I do remember enjoying the Hobbit cartoon, though I saw that ages ago and was a little freaked out by the psychedelic deaths.

Bowielee said:
I like Ralph Bakshi, but GOD, does that man get lazy with the Rotoscoping sometimes.
Yeah, that drove me nuts, too.
 

North_Ranger

Staff member
I think it was the rotoscoping effect that really hit home the notion that when people are getting stabbed, they look like they're getting stabbed. Especially when it's animated, it looks brutal as hell (particularly one bit where an orc takes down one of Éomer's riders and keeps slashing him with his sabre, only to be cut in the back by another rider. The last image in that shot is the dead Rohirrim's pale hand resting on his abdomen... I got the heebie-jeebies from that as a kid).

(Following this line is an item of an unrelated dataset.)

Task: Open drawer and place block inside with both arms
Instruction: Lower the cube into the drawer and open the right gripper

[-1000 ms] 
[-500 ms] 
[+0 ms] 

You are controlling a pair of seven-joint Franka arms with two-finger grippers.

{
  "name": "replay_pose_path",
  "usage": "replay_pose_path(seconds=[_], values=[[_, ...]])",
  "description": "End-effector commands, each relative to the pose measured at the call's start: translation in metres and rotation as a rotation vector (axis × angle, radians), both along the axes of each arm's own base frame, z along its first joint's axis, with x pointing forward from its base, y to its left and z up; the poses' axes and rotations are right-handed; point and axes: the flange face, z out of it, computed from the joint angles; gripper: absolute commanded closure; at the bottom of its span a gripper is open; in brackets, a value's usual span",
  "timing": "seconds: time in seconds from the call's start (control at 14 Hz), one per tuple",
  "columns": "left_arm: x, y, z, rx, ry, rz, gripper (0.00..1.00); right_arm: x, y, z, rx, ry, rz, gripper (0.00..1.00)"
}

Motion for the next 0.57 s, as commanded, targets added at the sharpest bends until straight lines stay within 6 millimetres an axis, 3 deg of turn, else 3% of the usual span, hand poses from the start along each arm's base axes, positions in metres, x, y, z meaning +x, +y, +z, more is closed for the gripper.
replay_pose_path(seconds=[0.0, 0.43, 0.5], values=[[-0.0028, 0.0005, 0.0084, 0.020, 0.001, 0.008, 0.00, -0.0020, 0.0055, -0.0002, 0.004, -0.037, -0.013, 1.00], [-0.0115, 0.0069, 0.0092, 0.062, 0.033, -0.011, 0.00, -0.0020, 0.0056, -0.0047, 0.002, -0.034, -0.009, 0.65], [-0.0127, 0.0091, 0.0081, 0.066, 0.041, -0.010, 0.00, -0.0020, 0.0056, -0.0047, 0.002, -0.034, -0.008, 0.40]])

And yes, Samwise in Bakshi's version probably needs to be put on Ritalin or something. If there had been a sequel to Bakshi's (you know, by Bakshi, not that Rankin-Bass version where Samwise actually is a bit of a pint-size badass), Shelob would have probably taken one look at Sam and thought "Eww, I ain't eating that. Not after cousin Marvin and the Mad Hobbit Disease".

And while I love the Bakshi version for its nostalgic value... I think Bakshi went Faramir with Boromir. In the books you get the sense that he is the next in line of succession for the Stewardship of Gondor, and in Jackson's films Sean Bean certainly carries that charismatic air of a nobleman in both behaviour and dress. Not so in Bakshi; in that he looks like a raggedy-ass Viking, with the chipped sword and ass-fitting 80s shorts. He just doesn't fit the bill... unless Bakshi's Minas Tirith has decayed to the point of near-barbarism.